Health and safety in dispensing

All drugs are potentially poisonous to humans as well as animals. Toxicity may be mild or severe and includes carcinogenic and teratogenic effects. Warnings are given in the monographs. However, risks to humans dispensing medicines are not always well characterized and idiosyncratic reactions may occur. , not to eat or drink (or store food or drink) near medicines, and to wash their hands frequently when working with medicines. Gloves, masks and safety glasses should be worn if handling potentially toxic liquids, powders or broken tablets. Do not break tablets of antineoplastic cytotoxic drugs, and use laminar flow cabinets for the preparation and dispensing of these medications (Appendix on Safety and Handling of Chemotherapeutic agents).

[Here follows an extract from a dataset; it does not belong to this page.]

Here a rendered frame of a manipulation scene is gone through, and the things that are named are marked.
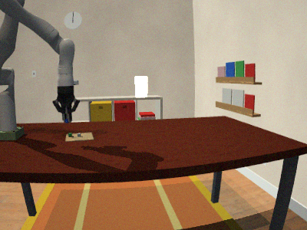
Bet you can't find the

Many prescribers and users of medicines are not aware of the carcinogenic potential of the drugs they are handling. Below are lists of medicines included in the BSAVA Formulary that are known or potential carcinogens or teratogens. The lists are not all-inclusive: they include only those substances that have been evaluated. Most of the drugs are connected only with certain kinds of cancer. The relative carcinogenicity of the agents varies considerably and some do not cause cancer at all times or under all circumstances. Some may only be carcinogenic or teratogenic if a person is exposed in a certain way (for example, ingesting as opposed to touching the drug). For more detailed information refer to the International Agency for Research on Cancer (IARC) or the National Toxicology Program (NTP) (information is available on their respective websites).

  • ACE inhibitors (t), e.g. benazepril, enalapril
  • Androgenic (anabolic) steroids (t, c)
  • Antibiotics (c), e.g. metronidazole, chloramphenicol
  • Antibiotics (t) e.g. aminoglycosides, doxycycline, trimethoprim, sulphonamides
  • Antifungals (c), e.g. fluconazole, itraconazole
  • Antineoplastic drugs (c, t) – all
  • Antithyroid drugs (t), e.g. carbimazole/methimazole
  • Beta-blockers (t)
  • Deferoxamine (t)
  • Diltiazem (t)
  • Finasteride (t)
  • Immunosuppressives (c), e.g. azathioprine, ciclosporin
  • Methotrexate (t)
  • Misoprostol (t)
  • NSAIDs (t)
  • Penicillamine (t)
  • Phenoxybenzamine (c)
  • Progestagens (c) and some oestrogens (c)
  • Vitamin A (t)

Note that most carcinogens are also likely to be teratogens.